■ ABOUT THIS TASK
Print out the data below in full and exactly, skipping the pictures.

=== DATA SECTION ===

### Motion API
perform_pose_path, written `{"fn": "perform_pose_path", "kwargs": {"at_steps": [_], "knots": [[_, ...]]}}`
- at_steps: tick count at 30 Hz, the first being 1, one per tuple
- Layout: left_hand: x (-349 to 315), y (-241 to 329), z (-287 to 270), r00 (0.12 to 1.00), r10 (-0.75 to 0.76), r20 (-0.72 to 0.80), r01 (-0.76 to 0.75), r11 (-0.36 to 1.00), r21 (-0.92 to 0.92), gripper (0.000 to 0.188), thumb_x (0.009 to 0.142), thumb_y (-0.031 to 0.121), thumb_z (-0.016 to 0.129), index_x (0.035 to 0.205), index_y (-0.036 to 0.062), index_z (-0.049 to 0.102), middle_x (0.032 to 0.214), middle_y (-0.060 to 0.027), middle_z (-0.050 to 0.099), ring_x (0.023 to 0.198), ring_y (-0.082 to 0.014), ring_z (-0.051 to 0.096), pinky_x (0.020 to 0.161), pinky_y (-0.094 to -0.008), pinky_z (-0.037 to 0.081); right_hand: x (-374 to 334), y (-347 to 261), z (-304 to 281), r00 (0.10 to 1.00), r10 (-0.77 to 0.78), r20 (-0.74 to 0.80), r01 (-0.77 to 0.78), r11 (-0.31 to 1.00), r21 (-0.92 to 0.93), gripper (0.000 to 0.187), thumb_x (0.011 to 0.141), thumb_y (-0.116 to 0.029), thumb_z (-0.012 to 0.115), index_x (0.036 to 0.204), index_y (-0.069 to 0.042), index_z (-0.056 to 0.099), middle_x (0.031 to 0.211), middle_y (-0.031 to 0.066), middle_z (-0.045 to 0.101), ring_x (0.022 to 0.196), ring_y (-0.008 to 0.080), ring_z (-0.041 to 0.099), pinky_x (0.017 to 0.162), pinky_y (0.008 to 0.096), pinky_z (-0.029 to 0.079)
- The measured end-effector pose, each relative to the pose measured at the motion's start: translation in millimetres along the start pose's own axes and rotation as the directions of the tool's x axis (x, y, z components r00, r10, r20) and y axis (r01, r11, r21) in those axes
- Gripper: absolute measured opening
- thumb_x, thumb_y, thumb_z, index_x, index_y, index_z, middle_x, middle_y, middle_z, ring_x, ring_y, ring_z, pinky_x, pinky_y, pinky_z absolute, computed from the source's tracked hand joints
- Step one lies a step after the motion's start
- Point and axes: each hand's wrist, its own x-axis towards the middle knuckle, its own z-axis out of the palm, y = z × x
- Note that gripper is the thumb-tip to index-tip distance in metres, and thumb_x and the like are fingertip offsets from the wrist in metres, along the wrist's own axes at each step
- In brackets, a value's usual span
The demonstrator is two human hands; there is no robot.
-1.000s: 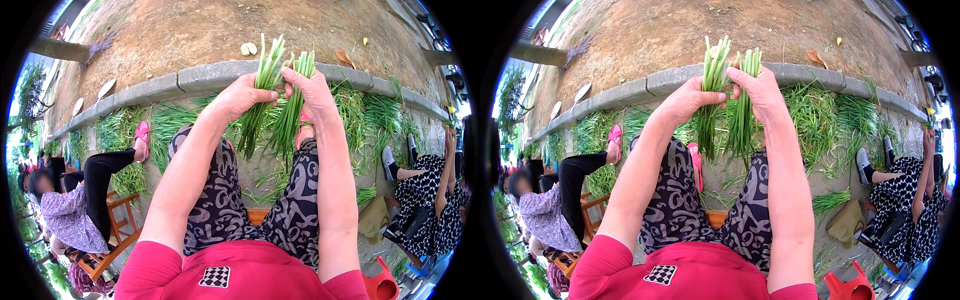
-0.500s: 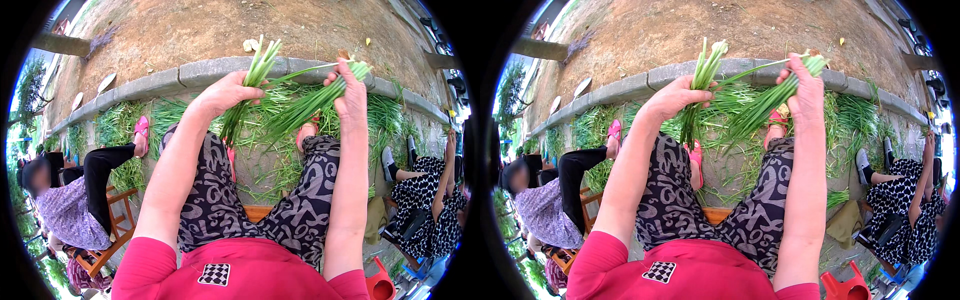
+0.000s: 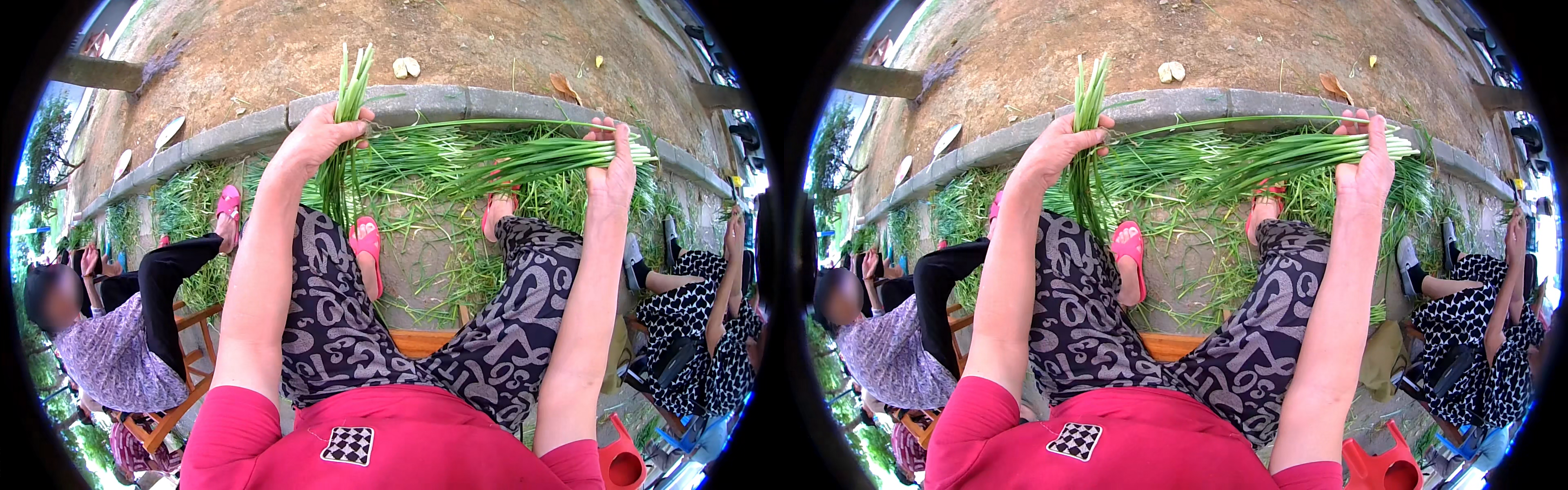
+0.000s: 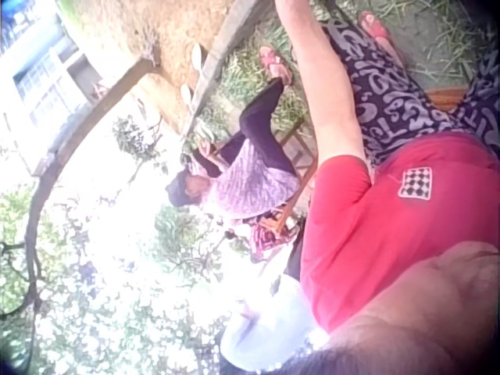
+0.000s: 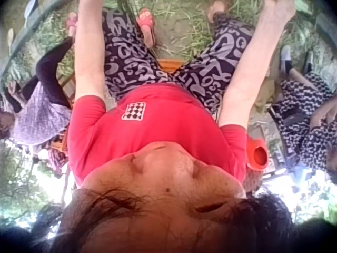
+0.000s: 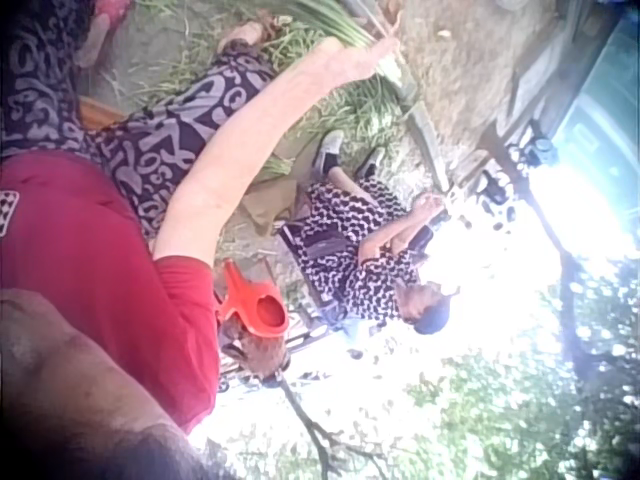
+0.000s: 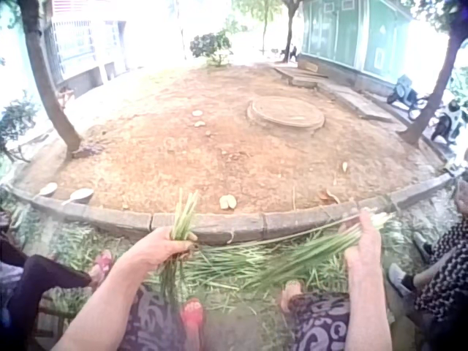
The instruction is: The person sorts through bundles of green leafy herbs by hand while sitting outdoors, separating them and gathering them into a neat pile on the ground.
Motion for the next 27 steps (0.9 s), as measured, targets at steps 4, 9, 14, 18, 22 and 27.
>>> {"fn": "perform_pose_path", "kwargs": {"at_steps": [4,9,14,18,22,27], "knots": [[2.4,-7.7,-8.1,0.996,0.007,-0.094,-0.002,0.999,0.053,0.021,0.085,0.009,0.059,0.104,0.0022,0.060,0.086,-0.0012,0.057,0.076,-0.0128,0.058,0.070,-0.0253,0.046,-2.0,-3.1,1.2,0.999,-0.036,-0.034,0.038,0.998,0.048,0.024,0.091,-0.017,0.056,0.105,0.001,0.050,0.102,0.0140,0.060,0.092,0.0309,0.061,0.075,0.0415,0.052],[1.5,-9.4,-10.6,0.994,0.044,-0.095,-0.039,0.998,0.055,0.021,0.084,0.010,0.062,0.103,0.0024,0.060,0.085,-0.0019,0.060,0.075,-0.0123,0.059,0.070,-0.0248,0.046,-10.7,-5.3,8.6,0.988,-0.099,-0.121,0.098,0.995,-0.017,0.019,0.091,-0.018,0.056,0.096,0.000,0.053,0.086,0.0116,0.060,0.079,0.0258,0.061,0.074,0.0439,0.052],[-1.7,9.3,12.7,0.999,0.051,-0.016,-0.051,0.999,-0.008,0.025,0.081,0.014,0.068,0.101,0.0016,0.060,0.083,-0.0025,0.062,0.073,-0.0102,0.059,0.068,-0.0235,0.047,-30.6,12.8,36.2,0.982,0.126,0.144,-0.092,0.970,-0.224,0.027,0.077,-0.016,0.074,0.091,-0.003,0.054,0.070,0.0037,0.055,0.055,0.0148,0.055,0.050,0.0292,0.051],[6.4,14.6,28.1,0.998,0.044,0.041,-0.043,0.999,-0.034,0.025,0.077,0.013,0.071,0.097,0.0031,0.059,0.079,-0.0012,0.061,0.072,-0.0106,0.059,0.068,-0.0236,0.047,-58.7,38.0,70.4,0.889,0.332,0.314,-0.184,0.889,-0.420,0.030,0.077,-0.017,0.074,0.096,0.000,0.056,0.070,0.0021,0.055,0.054,0.0111,0.055,0.049,0.0255,0.050],[10.4,24.0,46.9,0.994,0.058,0.094,-0.057,0.998,-0.005,0.026,0.075,0.014,0.073,0.093,0.0033,0.059,0.079,-0.0017,0.062,0.071,-0.0098,0.056,0.067,-0.0246,0.045,-77.8,63.5,96.6,0.783,0.477,0.398,-0.189,0.793,-0.579,0.030,0.078,-0.020,0.073,0.096,-0.001,0.058,0.070,0.0014,0.055,0.055,0.0090,0.053,0.050,0.0226,0.046],[6.8,36.2,65.8,0.986,0.106,0.132,-0.104,0.994,-0.023,0.029,0.075,0.014,0.073,0.099,0.0024,0.060,0.081,-0.0014,0.061,0.074,-0.0093,0.055,0.069,-0.0253,0.044,-90.0,77.4,107.4,0.749,0.499,0.436,-0.140,0.762,-0.633,0.028,0.077,-0.020,0.073,0.095,-0.003,0.058,0.069,0.0018,0.056,0.054,0.0090,0.052,0.049,0.0222,0.041]]}}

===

■ WORKED SOLUTION
### Motion API
perform_pose_path, written `{"fn": "perform_pose_path", "kwargs": {"at_steps": [_], "knots": [[_, ...]]}}`
- at_steps: tick count at 30 Hz, the first being 1, one per tuple
- Layout: left_hand: x (-349 to 315), y (-241 to 329), z (-287 to 270), r00 (0.12 to 1.00), r10 (-0.75 to 0.76), r20 (-0.72 to 0.80), r01 (-0.76 to 0.75), r11 (-0.36 to 1.00), r21 (-0.92 to 0.92), gripper (0.000 to 0.188), thumb_x (0.009 to 0.142), thumb_y (-0.031 to 0.121), thumb_z (-0.016 to 0.129), index_x (0.035 to 0.205), index_y (-0.036 to 0.062), index_z (-0.049 to 0.102), middle_x (0.032 to 0.214), middle_y (-0.060 to 0.027), middle_z (-0.050 to 0.099), ring_x (0.023 to 0.198), ring_y (-0.082 to 0.014), ring_z (-0.051 to 0.096), pinky_x (0.020 to 0.161), pinky_y (-0.094 to -0.008), pinky_z (-0.037 to 0.081); right_hand: x (-374 to 334), y (-347 to 261), z (-304 to 281), r00 (0.10 to 1.00), r10 (-0.77 to 0.78), r20 (-0.74 to 0.80), r01 (-0.77 to 0.78), r11 (-0.31 to 1.00), r21 (-0.92 to 0.93), gripper (0.000 to 0.187), thumb_x (0.011 to 0.141), thumb_y (-0.116 to 0.029), thumb_z (-0.012 to 0.115), index_x (0.036 to 0.204), index_y (-0.069 to 0.042), index_z (-0.056 to 0.099), middle_x (0.031 to 0.211), middle_y (-0.031 to 0.066), middle_z (-0.045 to 0.101), ring_x (0.022 to 0.196), ring_y (-0.008 to 0.080), ring_z (-0.041 to 0.099), pinky_x (0.017 to 0.162), pinky_y (0.008 to 0.096), pinky_z (-0.029 to 0.079)
- The measured end-effector pose, each relative to the pose measured at the motion's start: translation in millimetres along the start pose's own axes and rotation as the directions of the tool's x axis (x, y, z components r00, r10, r20) and y axis (r01, r11, r21) in those axes
- Gripper: absolute measured opening
- thumb_x, thumb_y, thumb_z, index_x, index_y, index_z, middle_x, middle_y, middle_z, ring_x, ring_y, ring_z, pinky_x, pinky_y, pinky_z absolute, computed from the source's tracked hand joints
- Step one lies a step after the motion's start
- Point and axes: each hand's wrist, its own x-axis towards the middle knuckle, its own z-axis out of the palm, y = z × x
- Note that gripper is the thumb-tip to index-tip distance in metres, and thumb_x and the like are fingertip offsets from the wrist in metres, along the wrist's own axes at each step
- In brackets, a value's usual span
The demonstrator is two human hands; there is no robot.
-1.000s: 
-0.500s: 
+0.000s: 
+0.000s: 
+0.000s: 
+0.000s: 
+0.000s: 
The instruction is: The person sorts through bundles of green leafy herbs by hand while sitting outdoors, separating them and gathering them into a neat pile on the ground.
Motion for the next 27 steps (0.9 s), as measured, targets at steps 4, 9, 14, 18, 22 and 27.
>>> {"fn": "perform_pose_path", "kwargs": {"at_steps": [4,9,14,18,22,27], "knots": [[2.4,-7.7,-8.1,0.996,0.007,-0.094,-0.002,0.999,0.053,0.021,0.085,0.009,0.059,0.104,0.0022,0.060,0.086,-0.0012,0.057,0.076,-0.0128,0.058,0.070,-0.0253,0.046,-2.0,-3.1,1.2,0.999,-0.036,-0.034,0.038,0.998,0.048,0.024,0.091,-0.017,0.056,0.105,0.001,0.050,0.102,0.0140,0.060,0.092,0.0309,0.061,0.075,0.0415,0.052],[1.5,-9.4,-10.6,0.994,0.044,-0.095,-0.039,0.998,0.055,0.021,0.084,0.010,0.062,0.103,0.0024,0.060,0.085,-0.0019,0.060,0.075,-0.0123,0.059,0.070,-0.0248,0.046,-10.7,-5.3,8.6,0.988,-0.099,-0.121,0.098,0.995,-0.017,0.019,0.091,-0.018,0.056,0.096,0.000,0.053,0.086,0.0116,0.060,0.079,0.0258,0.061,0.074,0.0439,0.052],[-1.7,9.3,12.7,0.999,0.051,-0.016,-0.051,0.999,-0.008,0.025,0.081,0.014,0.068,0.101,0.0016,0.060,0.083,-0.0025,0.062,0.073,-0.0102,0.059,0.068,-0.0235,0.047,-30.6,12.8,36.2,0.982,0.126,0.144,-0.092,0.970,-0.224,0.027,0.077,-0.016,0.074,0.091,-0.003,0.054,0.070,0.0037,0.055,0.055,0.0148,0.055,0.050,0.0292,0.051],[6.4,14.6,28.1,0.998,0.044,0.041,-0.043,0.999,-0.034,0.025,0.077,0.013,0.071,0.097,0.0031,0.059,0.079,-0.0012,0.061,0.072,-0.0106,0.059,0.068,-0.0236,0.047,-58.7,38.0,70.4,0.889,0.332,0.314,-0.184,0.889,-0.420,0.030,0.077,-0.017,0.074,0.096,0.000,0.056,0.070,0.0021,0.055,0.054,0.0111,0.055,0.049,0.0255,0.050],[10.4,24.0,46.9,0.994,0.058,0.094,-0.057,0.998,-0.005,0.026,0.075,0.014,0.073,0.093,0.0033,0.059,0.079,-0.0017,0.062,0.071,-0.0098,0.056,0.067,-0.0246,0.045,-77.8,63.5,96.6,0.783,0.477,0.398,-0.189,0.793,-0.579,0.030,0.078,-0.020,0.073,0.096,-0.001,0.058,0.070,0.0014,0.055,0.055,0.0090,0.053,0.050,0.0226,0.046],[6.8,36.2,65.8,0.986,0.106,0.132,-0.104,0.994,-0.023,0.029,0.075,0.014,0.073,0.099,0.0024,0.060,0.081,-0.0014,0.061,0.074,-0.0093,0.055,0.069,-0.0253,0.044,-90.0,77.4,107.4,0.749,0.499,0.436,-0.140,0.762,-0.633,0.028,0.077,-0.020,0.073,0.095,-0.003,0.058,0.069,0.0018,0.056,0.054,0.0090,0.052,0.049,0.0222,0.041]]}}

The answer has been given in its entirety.